Voice activity detection


Voice activity detection

Voice activity detection (also known as speech activity detection or, more simply, speech detection) is an algorithm used in speech processing wherein the presence or absence of human speech is detected in regions of audio. The main uses of VAD are in speech coding and speech recognition. Voice activity detection (VAD) may not only indicate the presence or absence of speech, but also other aspects of the speech, for example whether the speech is voiced, unvoiced or sustained. Voice activity detection is usually language independent.

While talking to someone, there will be silent periods when we are not talking. A VAD feature in VOIP can disable the silence packets and use the silent period to transmit some traffic other than voice.

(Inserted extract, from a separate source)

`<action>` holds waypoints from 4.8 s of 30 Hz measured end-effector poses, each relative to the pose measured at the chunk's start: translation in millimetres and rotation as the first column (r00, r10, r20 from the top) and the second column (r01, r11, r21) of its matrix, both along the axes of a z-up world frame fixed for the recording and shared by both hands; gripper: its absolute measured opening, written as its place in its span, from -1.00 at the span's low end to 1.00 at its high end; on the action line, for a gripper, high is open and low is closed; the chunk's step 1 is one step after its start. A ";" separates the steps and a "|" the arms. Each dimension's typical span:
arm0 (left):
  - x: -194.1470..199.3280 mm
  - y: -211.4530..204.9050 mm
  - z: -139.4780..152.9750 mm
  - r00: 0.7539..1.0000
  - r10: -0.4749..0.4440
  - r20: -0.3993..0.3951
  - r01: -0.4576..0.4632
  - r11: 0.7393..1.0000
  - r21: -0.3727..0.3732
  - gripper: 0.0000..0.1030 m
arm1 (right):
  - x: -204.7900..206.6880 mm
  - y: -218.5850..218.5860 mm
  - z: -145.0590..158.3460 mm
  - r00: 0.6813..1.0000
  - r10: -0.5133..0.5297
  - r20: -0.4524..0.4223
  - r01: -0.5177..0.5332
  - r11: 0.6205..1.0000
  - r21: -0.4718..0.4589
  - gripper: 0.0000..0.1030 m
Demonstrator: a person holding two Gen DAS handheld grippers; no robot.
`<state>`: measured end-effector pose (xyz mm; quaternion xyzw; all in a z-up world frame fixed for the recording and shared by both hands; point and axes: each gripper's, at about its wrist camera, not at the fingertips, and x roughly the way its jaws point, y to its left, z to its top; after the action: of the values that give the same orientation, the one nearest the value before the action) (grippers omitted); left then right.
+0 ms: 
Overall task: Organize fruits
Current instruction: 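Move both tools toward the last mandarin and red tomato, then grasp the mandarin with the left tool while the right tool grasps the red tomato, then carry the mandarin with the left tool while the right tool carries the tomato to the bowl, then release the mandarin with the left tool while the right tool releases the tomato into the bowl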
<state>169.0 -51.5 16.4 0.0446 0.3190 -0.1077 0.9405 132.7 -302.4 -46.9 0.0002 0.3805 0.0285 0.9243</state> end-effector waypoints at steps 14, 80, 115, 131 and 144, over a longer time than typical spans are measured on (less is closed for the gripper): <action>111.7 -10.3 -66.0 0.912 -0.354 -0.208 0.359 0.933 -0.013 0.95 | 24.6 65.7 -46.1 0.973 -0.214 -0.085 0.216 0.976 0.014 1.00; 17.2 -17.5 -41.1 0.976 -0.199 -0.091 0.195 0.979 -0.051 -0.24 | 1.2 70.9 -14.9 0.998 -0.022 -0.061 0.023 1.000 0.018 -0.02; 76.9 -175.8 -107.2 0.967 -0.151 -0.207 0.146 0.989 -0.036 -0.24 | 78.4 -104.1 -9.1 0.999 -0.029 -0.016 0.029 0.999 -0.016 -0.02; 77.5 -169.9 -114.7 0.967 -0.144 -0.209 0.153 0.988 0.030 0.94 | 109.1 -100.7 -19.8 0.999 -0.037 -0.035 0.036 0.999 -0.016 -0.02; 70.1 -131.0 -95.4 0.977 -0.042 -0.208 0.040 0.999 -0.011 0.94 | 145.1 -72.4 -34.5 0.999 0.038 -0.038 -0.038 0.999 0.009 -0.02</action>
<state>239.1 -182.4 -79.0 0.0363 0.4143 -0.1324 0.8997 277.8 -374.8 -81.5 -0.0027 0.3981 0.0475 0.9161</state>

Voice Activity Detection (VAD)

The process of separating conversational speech from silence, music, noise or other non-speech signals is called voice activity detection (VAD). The primary function of a voice activity detector is to provide an indication of the presence of speech in order to facilitate speech processing as well as possibly providing delimiters for the beginning and end of a speech segment. It was first investigated for use on time-assignment speech interpolation (TASI) systems. VAD is an important enabling technology for a variety of speech-based applications. For these purposes, there have been proposed various VAD algorithms that trade off delay, sensitivity, accuracy and computational cost.

VAD Applications

* VAD is an integral part of different speech communication systems such as audio conferencing, echo cancellation, speech recognition, speech encoding, and hands-free telephony.
* In the field of multimedia applications, VAD allows simultaneous voice and data applications.
* Similarly, in Universal Mobile Telecommunications Systems (UMTS), it controls and reduces the average bit rate and enhances overall coding quality of speech.
* In cellular radio systems (for instance GSM and CDMA systems) based on Discontinuous Transmission (DTX) mode, VAD is essential for enhancing system capacity by reducing co-channel interference and power consumption in portable digital devices.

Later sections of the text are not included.